Principaux paramètres d’évaluation :

  • Accord entre annotateurs (IAA): Plusieurs annotateurs étiquetent-ils les mêmes événements de manière cohérente ?
  • Average Precision moyenne (mAP): Utile pour valider les performances du modèle après l’entraînement
  • Rappel au niveau de l’image: Combien de cas de violation ont été détectés ou manqués ?
  • Précision au niveau des événements: Le système a-t-il compris le contexte complet d’une violation ?

La réévaluation périodique garantit la pertinence et la fiabilité de vos annotations, en particulier dans les environnements de travail en évolution.

Intégrer l’annotation des zones de danger dans un pipeline d’IA axé sur la sécurité

Pour rendre opérationnelles les données annotées sur les zones de danger, vous aurez besoin d’un flux de travail complet, de l’ingestion de vidéos au déploiement du modèle.

Flux de travail de bout en bout :

  1. Capturez des vidéos de haute qualité provenant de caméras statiques ou PTZ
  2. Prétraitez les images (débruitage, correction de résolution)
  3. Annotez avec un schéma standardisé
  4. Entraînez avec des échantillons de données équilibrés et diversifiés
  5. Testez sur des données de validation non vues
  6. Déployez sur des appareils edge (par exemple, Jetson Orin, NVIDIA Xavier) pour des alertes en temps réel
  7. Moniteur et se recycler périodiquement en fonction de l’évolution de l’environnement ou de la main-d’œuvre

Cette boucle garantit que votre IA ne se contente pas de réagir, elle évolue en fonction de l’environnement de travail.
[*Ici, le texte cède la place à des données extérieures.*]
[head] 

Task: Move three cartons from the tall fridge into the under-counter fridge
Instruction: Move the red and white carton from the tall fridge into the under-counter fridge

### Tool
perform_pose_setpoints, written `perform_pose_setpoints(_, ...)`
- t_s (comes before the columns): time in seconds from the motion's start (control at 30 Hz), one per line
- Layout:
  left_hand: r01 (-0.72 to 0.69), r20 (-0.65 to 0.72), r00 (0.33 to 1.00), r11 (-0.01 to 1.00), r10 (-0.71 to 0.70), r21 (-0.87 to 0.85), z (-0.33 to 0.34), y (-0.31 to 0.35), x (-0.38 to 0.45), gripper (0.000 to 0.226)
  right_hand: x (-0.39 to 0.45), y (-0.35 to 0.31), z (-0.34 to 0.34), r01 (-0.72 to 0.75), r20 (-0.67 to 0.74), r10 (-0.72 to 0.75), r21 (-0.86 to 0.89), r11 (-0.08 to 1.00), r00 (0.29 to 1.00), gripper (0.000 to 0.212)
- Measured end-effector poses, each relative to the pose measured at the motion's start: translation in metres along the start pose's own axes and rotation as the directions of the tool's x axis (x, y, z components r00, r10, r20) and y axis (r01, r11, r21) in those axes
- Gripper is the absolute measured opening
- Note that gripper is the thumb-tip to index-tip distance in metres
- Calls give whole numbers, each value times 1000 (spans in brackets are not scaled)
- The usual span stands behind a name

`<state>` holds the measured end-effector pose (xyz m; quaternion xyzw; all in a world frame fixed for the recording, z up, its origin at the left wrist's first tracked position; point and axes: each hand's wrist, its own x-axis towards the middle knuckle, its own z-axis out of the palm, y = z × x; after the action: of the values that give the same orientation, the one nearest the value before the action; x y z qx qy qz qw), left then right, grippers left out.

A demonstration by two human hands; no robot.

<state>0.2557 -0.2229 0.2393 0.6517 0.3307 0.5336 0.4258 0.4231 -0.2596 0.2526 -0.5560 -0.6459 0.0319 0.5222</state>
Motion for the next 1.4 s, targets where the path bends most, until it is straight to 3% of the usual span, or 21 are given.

Construisons ensemble des lieux de travail plus sûrs

L’annotation précise des violations de zones de danger est bien plus qu’une simple étape technique, c’est une intervention qui permet de sauver des vies. En adoptant une approche réfléchie et structurée de l’annotation, nous permettons à l’IA de devenir un véritable partenaire en matière de sécurité au travail.

Si vous gérez des données d’entraînement basées sur l’IA, dirigez une équipe d’annotation ou créez votre propre système de sécurité basé sur la vision, le moment est venu d’investir dans la précision des annotations.